“Miss Hannah, bangunlah,” seseorang memanggilku, terpaksa aku coba membuka mataku kembali, meskipun sulit, aku coba perlahan-lahan dan akhirnya aku bisa melihat sekitar.
Kalian harus tau, aku ini dijebak! Aku dipaksa untuk menjadi seorang pasien, mereka memperlakukanku seolah-olah aku ini tidak berdaya. Mereka mengurungku di ruangan putih ini, sungguh menyebalkan. Tapi, aku tidak bisa memberontak lagi, jika aku melakukannya, mereka akan menyuntikku lagi, seperti beberapa hari yang lalu.
Setelah kejadian waktu itu, hari-hariku dihabiskan di rumah sakit ini, setiap hari ada perawat yang mendatangiku, memberikan obat untuk segera kuminum seperti kali ini. “Ini obatnya, Miss Hannah,” katanya, seraya menyodorkan lima butir obat dan satu gelas air minum.
Perlu kukatakan, jika obat ini sangat keras, efek sampingnya membuat tubuhku selalu gemetar, dadaku berdebar dan kepalaku rasanya berat sekali. Dokter sudah mengetahui ini, dan aku juga sudah memberitahunya, dan memintanya untuk tidak memberiku obat-obatan lagi, tapi tidak ada pilihan lain untuk sekarang, katanya. Karena alasan itu, Dokter Michael terus mencari resep sempurna untukku, agar efeknya tidak terlalu menyiksaku.
Selain harus meminum obat yang amat kubenci itu, setiap harinya ada sesi wawancara juga, yang terasa lebih mirip interogasi bagiku. Aku muak, aku lelah, tapi mereka tidak membiarkanku untuk pergi dari tempat terkutuk ini.
Meskipun begitu, untunglah mereka tidak melulu mengurungku di ruangan ini, dalam satu minggu ada waktu di mana aku dan pasien lainnya, diijinkan untuk berjalan-jalan di luar. Tidak jauh, hanya mengitari halaman, dan lorong-lorong rumah sakit ini yang kebetulan ditumbuhi tanaman menenangkan.
Mereka bilang, kesempatan seperti itu bagus untuk mengembangkan jiwa sosialku. Aku diharapkan bisa bercengkerama dengan yang lainnya, berbaur dengan mereka. Katanya, agar aku cepat menyadari kehidupan nyataku, dan membedakan khayalanku, sungguh itu semua omong kosong.
Kebetulan hari ini jadwalku tiba, aku diperbolehkan keluar sebentar, menghirup udara bebas secukupnya. Aku keluar dari ruangan menyesakkan itu, kusapa semua orang, baik yang mengenalku maupun tidak.
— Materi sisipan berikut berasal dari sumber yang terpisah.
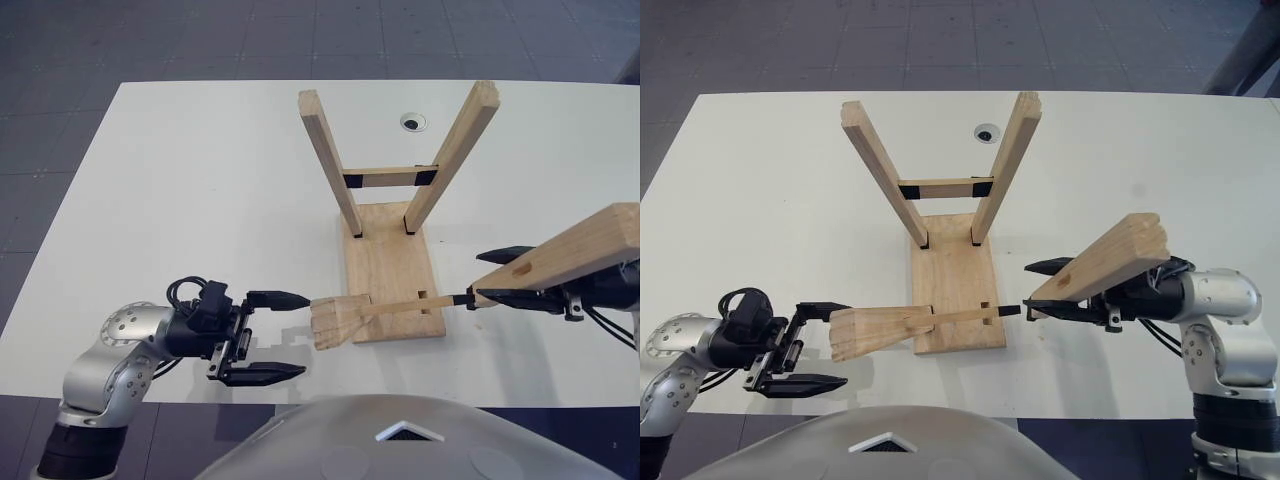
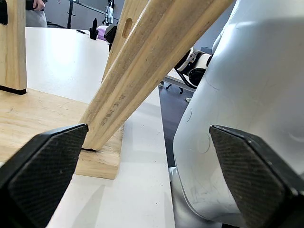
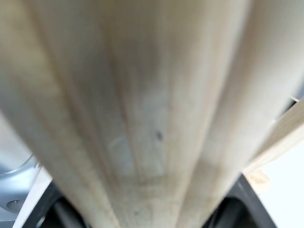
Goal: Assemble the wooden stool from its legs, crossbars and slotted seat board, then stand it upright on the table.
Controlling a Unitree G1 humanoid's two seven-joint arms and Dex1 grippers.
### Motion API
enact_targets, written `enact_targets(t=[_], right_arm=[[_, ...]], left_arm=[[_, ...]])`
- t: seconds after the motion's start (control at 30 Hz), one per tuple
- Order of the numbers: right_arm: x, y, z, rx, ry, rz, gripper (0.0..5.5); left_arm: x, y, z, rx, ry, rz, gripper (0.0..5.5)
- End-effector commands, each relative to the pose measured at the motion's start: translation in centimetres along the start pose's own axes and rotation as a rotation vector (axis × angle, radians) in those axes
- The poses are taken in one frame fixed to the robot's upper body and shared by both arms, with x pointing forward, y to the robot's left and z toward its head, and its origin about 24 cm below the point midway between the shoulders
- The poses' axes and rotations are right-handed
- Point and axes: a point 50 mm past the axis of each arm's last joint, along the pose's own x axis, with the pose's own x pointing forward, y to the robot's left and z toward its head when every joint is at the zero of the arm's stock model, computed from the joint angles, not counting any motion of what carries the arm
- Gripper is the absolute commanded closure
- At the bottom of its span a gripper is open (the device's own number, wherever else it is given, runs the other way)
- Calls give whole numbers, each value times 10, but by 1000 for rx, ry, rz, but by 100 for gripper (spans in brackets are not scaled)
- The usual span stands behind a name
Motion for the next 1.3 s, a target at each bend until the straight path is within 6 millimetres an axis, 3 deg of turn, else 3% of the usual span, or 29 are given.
enact_targets(t=[0.03, 0.33, 0.83, 1.1, 1.3], right_arm=[[14, 4, -5, -46, -23, 31, 348], [24, 14, -4, -101, -74, 43, 348], [-6, 17, 5, -124, 4, -27, 348], [7, 36, 15, -191, 27, 71, 348], [11, 38, 20, -238, 34, 91, 348]], left_arm=[[15, 4, -4, -15, -1, -14, 75], [18, 4, -4, -28, 6, -6, 75], [24, 10, 1, 3, -30, 65, 75], [22, 13, 3, 10, -17, 73, 75], [22, 14, 4, 10, -16, 78, 75]])
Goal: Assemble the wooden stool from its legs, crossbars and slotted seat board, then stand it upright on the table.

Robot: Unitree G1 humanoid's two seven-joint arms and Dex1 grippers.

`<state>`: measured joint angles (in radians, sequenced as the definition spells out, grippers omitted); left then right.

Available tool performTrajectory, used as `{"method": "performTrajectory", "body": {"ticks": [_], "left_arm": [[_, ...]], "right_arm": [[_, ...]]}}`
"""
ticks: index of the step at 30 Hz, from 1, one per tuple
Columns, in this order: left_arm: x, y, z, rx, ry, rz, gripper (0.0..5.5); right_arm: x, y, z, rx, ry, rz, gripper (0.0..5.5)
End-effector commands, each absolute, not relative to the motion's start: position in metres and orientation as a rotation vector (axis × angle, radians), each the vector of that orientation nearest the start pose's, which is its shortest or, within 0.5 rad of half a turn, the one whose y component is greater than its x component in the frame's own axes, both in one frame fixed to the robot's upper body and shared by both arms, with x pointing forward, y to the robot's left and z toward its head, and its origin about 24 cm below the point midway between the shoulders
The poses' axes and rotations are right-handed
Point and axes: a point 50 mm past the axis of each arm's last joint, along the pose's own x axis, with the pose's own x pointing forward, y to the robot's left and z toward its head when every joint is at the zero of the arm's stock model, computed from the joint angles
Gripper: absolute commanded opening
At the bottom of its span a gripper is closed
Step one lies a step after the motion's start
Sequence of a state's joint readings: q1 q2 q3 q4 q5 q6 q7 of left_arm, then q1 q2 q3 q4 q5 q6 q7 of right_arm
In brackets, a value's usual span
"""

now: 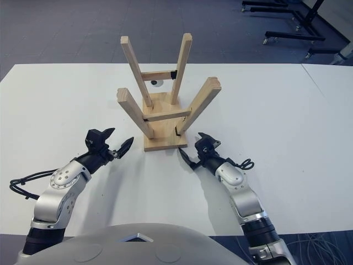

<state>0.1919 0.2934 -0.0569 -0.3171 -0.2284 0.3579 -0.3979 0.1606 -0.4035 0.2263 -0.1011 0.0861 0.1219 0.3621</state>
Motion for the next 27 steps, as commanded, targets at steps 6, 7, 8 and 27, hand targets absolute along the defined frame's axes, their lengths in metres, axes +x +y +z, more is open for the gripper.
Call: {"method": "performTrajectory", "body": {"ticks": [6, 7, 8, 27], "left_arm": [[0.231, 0.189, 0.029, -0.023, 0.171, -0.203, 4.21], [0.233, 0.191, 0.027, -0.023, 0.162, -0.179, 4.21], [0.234, 0.194, 0.025, -0.030, 0.156, -0.158, 4.21], [0.258, 0.176, 0.010, -0.122, 0.150, -0.178, 4.21]], "right_arm": [[0.185, -0.156, 0.090, -0.202, -0.200, 0.605, 4.98], [0.183, -0.155, 0.101, -0.201, -0.267, 0.610, 4.98], [0.184, -0.154, 0.111, -0.209, -0.330, 0.609, 4.98], [0.219, -0.124, 0.199, -0.805, -0.803, 0.427, 4.98]]}}
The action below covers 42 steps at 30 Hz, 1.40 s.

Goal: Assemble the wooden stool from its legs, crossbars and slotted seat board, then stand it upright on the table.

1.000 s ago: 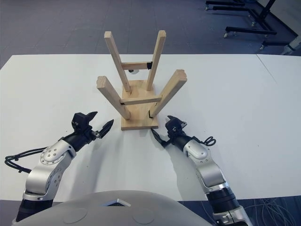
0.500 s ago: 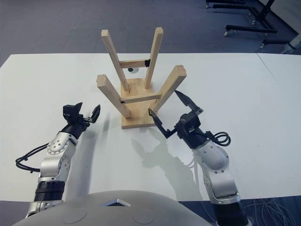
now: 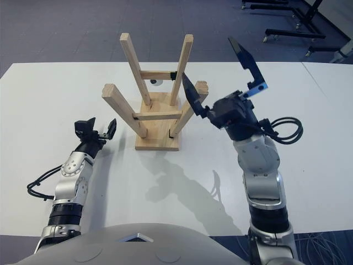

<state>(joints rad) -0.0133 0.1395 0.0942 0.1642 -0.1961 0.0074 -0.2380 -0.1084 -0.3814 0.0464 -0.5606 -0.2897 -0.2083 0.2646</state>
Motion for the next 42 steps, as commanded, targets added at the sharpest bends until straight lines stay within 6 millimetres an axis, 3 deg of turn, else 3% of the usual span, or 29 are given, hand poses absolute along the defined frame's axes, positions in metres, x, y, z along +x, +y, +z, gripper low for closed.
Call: {"method": "performTrajectory", "body": {"ticks": [1, 6, 8, 15, 20, 24, 28, 31, 36, 42], "left_arm": [[0.260, 0.167, 0.007, -0.142, 0.168, -0.221, 4.21], [0.260, 0.126, -0.007, -0.164, 0.290, -0.436, 4.21], [0.262, 0.121, -0.007, -0.164, 0.303, -0.459, 4.21], [0.270, 0.139, -0.002, -0.151, 0.285, -0.402, 4.21], [0.268, 0.140, -0.002, -0.157, 0.277, -0.390, 4.21], [0.268, 0.138, -0.002, -0.160, 0.275, -0.393, 4.21], [0.271, 0.137, 0.001, -0.165, 0.264, -0.394, 4.21], [0.270, 0.137, 0.001, -0.166, 0.260, -0.397, 4.21], [0.268, 0.137, -0.001, -0.171, 0.261, -0.387, 4.21], [0.267, 0.141, -0.003, -0.182, 0.257, -0.365, 4.21]], "right_arm": [[0.219, -0.120, 0.199, -0.812, -0.805, 0.449, 4.98], [0.221, -0.112, 0.198, -0.821, -0.818, 0.495, 4.98], [0.222, -0.112, 0.200, -0.837, -0.825, 0.498, 4.98], [0.228, -0.124, 0.195, -1.055, -0.811, 0.445, 4.98], [0.235, -0.131, 0.190, -1.173, -0.777, 0.393, 4.98], [0.237, -0.128, 0.174, -1.204, -0.718, 0.418, 4.98], [0.239, -0.121, 0.139, -1.257, -0.602, 0.533, 4.98], [0.239, -0.118, 0.127, -1.240, -0.538, 0.569, 4.98], [0.238, -0.111, 0.134, -1.191, -0.569, 0.580, 4.98], [0.243, -0.122, 0.174, -1.199, -0.730, 0.455, 4.98]]}}
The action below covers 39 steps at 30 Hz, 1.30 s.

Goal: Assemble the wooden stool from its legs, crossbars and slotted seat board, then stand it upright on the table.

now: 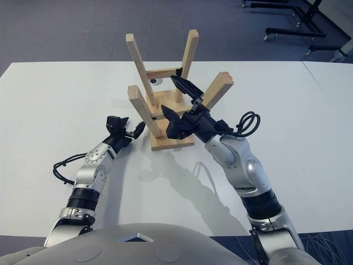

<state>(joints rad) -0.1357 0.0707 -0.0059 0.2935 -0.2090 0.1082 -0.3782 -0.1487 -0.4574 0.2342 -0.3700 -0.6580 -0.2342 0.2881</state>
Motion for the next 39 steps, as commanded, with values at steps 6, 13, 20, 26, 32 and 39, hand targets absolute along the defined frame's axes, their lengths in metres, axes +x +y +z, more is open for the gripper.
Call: {"method": "performTrajectory", "body": {"ticks": [6, 13, 20, 26, 32, 39], "left_arm": [[0.270, 0.140, -0.001, -0.188, 0.245, -0.365, 4.21], [0.272, 0.139, 0.000, -0.191, 0.238, -0.373, 4.21], [0.269, 0.141, -0.003, -0.197, 0.243, -0.361, 4.21], [0.268, 0.143, -0.003, -0.201, 0.239, -0.350, 4.21], [0.266, 0.143, -0.004, -0.196, 0.238, -0.348, 4.21], [0.259, 0.147, -0.006, -0.200, 0.241, -0.315, 4.21]], "right_arm": [[0.254, -0.132, 0.178, -1.262, -0.728, 0.424, 4.98], [0.257, -0.125, 0.131, -1.290, -0.588, 0.566, 4.98], [0.253, -0.124, 0.163, -1.174, -0.727, 0.470, 4.98], [0.260, -0.161, 0.232, -0.776, -0.864, 0.155, 4.98], [0.289, -0.221, 0.237, -0.103, -0.529, -0.012, 4.98], [0.282, -0.219, 0.226, 0.464, -0.258, 0.252, 4.98]]}}
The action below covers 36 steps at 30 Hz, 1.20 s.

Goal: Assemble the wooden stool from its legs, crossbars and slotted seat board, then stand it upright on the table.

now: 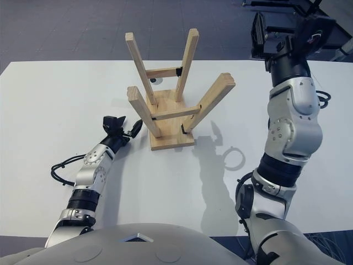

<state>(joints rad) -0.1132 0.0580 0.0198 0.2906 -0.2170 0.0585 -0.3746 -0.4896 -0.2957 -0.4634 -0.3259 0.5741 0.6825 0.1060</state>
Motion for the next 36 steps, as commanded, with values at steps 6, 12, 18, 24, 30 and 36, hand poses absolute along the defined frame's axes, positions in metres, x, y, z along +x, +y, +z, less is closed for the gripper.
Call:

Aku berusaha tersenyum, sedikit bercakap-cakap, dan menyapa tanaman di sekitarku.
Aku terus melangkah, mengikuti keinginan tubuhku. Menghirup oksigen bersih beraroma tumbuhan, tak lupa mengedarkan penglihatanku untuk persediaan satu minggu ke depan. Setiap aku keluar ruangan, tidak pernah ada yang berubah, hingga dari kejauhan sana, kulihat seseorang melambaikan tangannya padaku.
“Pobby?” Aku tersentak begitu menyadari seseorang di kejauhan sana, aku memfokuskan mataku, meyakinkan diriku sendiri. Benar! Itu Pobby. Aku bergegas, mempercepat langkahku demi menggapai tempatnya. “Pobby ….” Dia pasti ingin menjemputku, dia pasti akan membantuku keluar dari sini.
Pobby semakin jelas terlihat, dia tersenyum padaku, Pobby nyata, sekarang semakin yakin saja, mereka semua membohongiku. Pobby ada, dia datang, dia menjemputku, dia di depan sana. Aku semakin mempercepat langkahku, tidak sabar ingin memeluknya. Aku berlari, sedangkan di seberang sana Pobby membuka tangannya lebar, menantiku. Aku senang sekali, dia ada.
“Pobby … kau … datang! Pobby bawa aku pergi dari sini!” tak sengaja aku berteriak, mengundang orang-orang yang berjaga di sana datang mengerubungiku. Padahal jarakku dengan Pobby tinggal beberapa langkah lagi, tapi orang-orang itu dengan sigap menghadangku.